Trotz des gegenüber simplen Trefferpunktsystemen minimal erhöhtem Verwaltungsaufwands finde ich auch das Zusammenspiel von Ausdauer, Kampfgeist und Lebenspunkten sehr gelungen. (insbesondere die Einbindung von Reise&Erschöpfung finde ich sehr gut, das spielte aber im Testabenteuer keine Rolle). Wir haben uns am Ende des Abends über Vergleiche zur Kämpfen in anderen d100 Systemen ausgetauscht und waren uns einig, dass Jackals hier absolut verdient einen Platz auf dem Siegertreppchen bekommt, vielleicht sogar ganz oben. Das macht Lust auf mehr!
-> Mein Fazit
Das Schakale-Setting ist dicht genug an der irdischen Antike (bzw. deren Popkultur-Variante), um leicht einen gemeinsamen Vorstellungsraum zu eröffnen und ist gleichzeitig weit genug entfernt davon, um alle Freiheiten für Bronzehelden-Fantasy zu lassen. Perfekt!
Das Regelsystem von „Schakale“ hat mich in der Anwendung sehr überzeugt und hat durchaus das Zeug zu meinem Lieblings-d100 (Dauerstresstest vorbehalten). Zugänglich und leichtgängig, ohne dabei unterkomplex zu sein, schnell, elegant. Der Abend war dafür, dass es ein ersten Testlauf war, bemerkenswert wenig von der Beschäftigung mit Spielmechanik geprägt.

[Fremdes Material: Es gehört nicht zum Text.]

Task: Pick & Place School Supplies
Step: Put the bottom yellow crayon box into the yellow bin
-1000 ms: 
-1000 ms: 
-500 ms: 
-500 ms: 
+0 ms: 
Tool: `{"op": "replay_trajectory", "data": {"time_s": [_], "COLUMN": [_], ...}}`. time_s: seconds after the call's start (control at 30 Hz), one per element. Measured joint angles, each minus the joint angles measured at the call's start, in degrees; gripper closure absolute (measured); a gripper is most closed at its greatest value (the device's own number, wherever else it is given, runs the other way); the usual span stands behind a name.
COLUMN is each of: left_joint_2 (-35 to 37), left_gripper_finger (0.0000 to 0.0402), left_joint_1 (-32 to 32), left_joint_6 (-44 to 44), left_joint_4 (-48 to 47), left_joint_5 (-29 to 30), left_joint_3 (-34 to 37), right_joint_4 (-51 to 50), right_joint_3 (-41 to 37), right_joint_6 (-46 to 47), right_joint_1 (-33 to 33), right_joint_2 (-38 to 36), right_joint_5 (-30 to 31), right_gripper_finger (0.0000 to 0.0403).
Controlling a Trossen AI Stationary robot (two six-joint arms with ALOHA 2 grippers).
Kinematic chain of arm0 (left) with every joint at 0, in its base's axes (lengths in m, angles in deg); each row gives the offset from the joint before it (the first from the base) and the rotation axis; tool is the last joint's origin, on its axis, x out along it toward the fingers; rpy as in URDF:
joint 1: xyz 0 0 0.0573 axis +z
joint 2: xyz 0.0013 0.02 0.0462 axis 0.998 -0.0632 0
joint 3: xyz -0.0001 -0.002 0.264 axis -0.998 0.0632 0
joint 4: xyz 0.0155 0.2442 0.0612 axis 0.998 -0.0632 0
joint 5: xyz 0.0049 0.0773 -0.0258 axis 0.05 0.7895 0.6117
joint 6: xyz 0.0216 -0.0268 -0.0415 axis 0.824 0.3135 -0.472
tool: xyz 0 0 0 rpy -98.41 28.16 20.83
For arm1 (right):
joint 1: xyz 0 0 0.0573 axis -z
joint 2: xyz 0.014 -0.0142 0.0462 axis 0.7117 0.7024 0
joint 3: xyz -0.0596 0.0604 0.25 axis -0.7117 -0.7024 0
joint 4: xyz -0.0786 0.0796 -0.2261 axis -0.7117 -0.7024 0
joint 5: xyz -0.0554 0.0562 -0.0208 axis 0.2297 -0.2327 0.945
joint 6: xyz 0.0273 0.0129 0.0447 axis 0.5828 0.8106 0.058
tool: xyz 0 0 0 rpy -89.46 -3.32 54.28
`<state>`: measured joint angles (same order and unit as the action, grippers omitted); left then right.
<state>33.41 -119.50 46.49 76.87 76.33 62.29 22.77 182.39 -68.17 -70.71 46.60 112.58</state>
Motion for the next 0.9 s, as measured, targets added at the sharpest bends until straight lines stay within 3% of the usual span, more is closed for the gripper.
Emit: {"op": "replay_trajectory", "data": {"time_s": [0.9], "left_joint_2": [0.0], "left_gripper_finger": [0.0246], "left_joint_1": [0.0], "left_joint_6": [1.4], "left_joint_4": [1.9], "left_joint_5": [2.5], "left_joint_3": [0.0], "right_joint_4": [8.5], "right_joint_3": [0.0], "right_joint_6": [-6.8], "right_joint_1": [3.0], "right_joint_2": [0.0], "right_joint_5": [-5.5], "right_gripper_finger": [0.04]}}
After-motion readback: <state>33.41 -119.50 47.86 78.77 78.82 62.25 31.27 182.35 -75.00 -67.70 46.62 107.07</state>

Das Abenteuer selber hat (bei Luft nach oben in der Präsentation) inhaltlich seinen Einführungs-Job gut gemacht. Die Spieler hatten Gelegenheiten zum Beschnuppern des Settings und die gebotenen Möglichkeiten zu NSC-Interaktionen, Ermittlungen und Kampf haben uns allen einen soliden Eindruck des Regelsystems vermittelt.
Insgesamt hatten wir einen spannenden Ausflug an die Straße des Krieges und einen sehr gelungenen Rollenspiel-Abend.